WHAT THE TASK ASKS: Images are to be dropped, and the rest of the data reproduced exactly.

-------

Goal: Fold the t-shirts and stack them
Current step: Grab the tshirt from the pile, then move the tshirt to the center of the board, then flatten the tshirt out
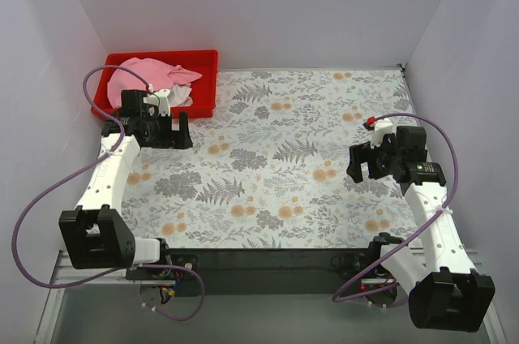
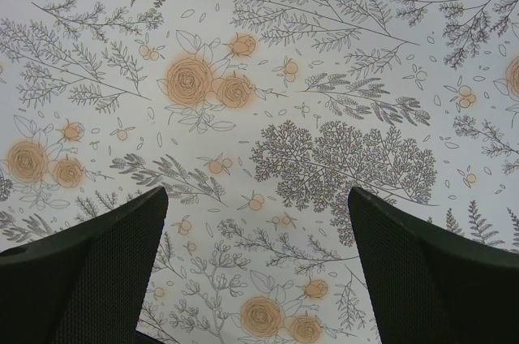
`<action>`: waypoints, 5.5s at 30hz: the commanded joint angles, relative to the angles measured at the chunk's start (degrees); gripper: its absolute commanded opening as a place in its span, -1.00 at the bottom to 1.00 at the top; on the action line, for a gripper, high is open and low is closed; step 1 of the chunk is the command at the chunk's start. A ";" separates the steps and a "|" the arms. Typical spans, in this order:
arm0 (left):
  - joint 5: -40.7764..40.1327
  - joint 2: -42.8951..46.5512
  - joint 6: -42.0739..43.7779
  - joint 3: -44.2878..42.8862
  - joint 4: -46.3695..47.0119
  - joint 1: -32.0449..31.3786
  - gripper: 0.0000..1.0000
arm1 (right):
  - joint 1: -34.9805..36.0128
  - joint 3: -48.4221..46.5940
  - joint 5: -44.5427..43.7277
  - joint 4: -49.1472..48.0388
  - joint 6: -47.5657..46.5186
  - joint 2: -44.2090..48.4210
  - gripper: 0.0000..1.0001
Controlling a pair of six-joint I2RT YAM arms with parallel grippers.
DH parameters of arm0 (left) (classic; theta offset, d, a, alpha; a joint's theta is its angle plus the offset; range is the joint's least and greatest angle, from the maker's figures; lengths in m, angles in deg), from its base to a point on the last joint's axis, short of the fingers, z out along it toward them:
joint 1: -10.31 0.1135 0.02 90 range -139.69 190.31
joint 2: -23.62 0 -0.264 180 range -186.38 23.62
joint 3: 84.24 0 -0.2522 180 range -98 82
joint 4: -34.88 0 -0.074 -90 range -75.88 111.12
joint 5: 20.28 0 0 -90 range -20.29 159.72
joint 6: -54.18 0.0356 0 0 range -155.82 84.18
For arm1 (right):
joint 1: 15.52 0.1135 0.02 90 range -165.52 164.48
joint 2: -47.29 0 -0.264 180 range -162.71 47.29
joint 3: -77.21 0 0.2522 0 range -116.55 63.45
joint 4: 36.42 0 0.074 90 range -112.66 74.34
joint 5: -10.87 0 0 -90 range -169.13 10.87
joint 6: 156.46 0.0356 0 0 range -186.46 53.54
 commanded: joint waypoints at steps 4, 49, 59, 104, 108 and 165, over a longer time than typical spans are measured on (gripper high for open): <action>-1.16 -5.59 0.69 -9.55 -0.83 -0.36 0.96 | 0.16 -0.25 0.72 -1.78 0.66 -0.01 0.97; -26.39 -57.53 8.51 -57.99 8.22 -2.29 -0.24 | -0.19 0.63 0.46 -2.13 0.30 -5.28 0.97; -29.19 -60.00 9.48 -58.26 10.68 -2.29 -0.31 | -0.19 0.63 0.11 -2.22 0.39 -5.72 0.97; -6.46 -26.97 -12.48 -72.66 32.65 -3.34 -1.00 | -0.63 0.90 0.02 -2.57 0.92 -2.47 0.97; 3.13 -22.39 -22.32 -72.67 37.92 -5.80 -1.00 | -1.07 0.63 0.37 -2.40 0.92 -1.68 0.97; 5.43 -19.65 -4.14 6.87 14.20 -12.39 -0.03 | 60.71 -1.32 -16.40 -0.71 -15.78 -26.11 0.12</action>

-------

EXERCISE RESULT:
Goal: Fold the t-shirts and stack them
Current step: Grab the tshirt from the pile, then move the tshirt to the center of the board, then flatten the tshirt out
`<action>`: waypoints, 5.5s at 30hz: the commanded joint angles, relative to the angles measured at the chunk's start (degrees); gripper: its absolute commanded opening as a place in its span, -1.00 at the bottom to 1.00 at the top; on the action line, for a gripper, high is open and low is closed; step 1 of the chunk is the command at the chunk's start. A ";" separates the steps and a "|" the arms. Typical spans, in this order:
arm0 (left):
  - joint 5: -40.7764..40.1327
  - joint 2: -42.8951..46.5512
  - joint 6: -42.0739..43.7779
  - joint 3: -44.2878..42.8862
  - joint 4: -46.3695..47.0119
  - joint 1: -32.0449..31.3786
  - gripper: 0.0000..1.0000
arm1 (right):
  - joint 1: -34.9805..36.0128
  - joint 3: -48.4221..46.5940
  - joint 5: -44.5427..43.7277
  - joint 4: -49.1472..48.0388
  - joint 6: -47.5657..46.5186
  - joint 2: -44.2090..48.4210
  - gripper: 0.0000..1.0001
Controlling a pair of six-joint I2RT YAM arms with parallel grippers.
DH parameters of arm0 (left) (classic; theta offset, d, a, alpha; a joint's theta is its angle plus the offset; range is the joint's least and greatest angle, from the maker's figures; lengths in m, angles in deg), from its base to a point on the last joint's axis, short of the fingers, z out along it toward them:
joint 1: -10.31 0.1135 0.02 90 range -139.69 190.31
joint 2: -23.62 0 -0.264 180 range -186.38 23.62
joint 3: 84.24 0 -0.2522 180 range -98 82
joint 4: -34.88 0 -0.074 -90 range -75.88 111.12
joint 5: 20.28 0 0 -90 range -20.29 159.72
joint 6: -54.18 0.0356 0 0 range -155.82 84.18
For arm1 (right):
joint 1: 15.52 0.1135 0.02 90 range -165.52 164.48
joint 2: -47.29 0 -0.264 180 range -162.71 47.29
joint 3: -77.21 0 0.2522 0 range -116.55 63.45
joint 4: 36.42 0 0.074 90 range -112.66 74.34
joint 5: -10.87 0 0 -90 range -169.13 10.87
joint 6: 156.46 0.0356 0 0 range -186.46 53.54
 commanded: joint waypoints at steps 4, 49, 59, 104, 108 and 165, over a longer time than typical spans are measured on (gripper high for open): <action>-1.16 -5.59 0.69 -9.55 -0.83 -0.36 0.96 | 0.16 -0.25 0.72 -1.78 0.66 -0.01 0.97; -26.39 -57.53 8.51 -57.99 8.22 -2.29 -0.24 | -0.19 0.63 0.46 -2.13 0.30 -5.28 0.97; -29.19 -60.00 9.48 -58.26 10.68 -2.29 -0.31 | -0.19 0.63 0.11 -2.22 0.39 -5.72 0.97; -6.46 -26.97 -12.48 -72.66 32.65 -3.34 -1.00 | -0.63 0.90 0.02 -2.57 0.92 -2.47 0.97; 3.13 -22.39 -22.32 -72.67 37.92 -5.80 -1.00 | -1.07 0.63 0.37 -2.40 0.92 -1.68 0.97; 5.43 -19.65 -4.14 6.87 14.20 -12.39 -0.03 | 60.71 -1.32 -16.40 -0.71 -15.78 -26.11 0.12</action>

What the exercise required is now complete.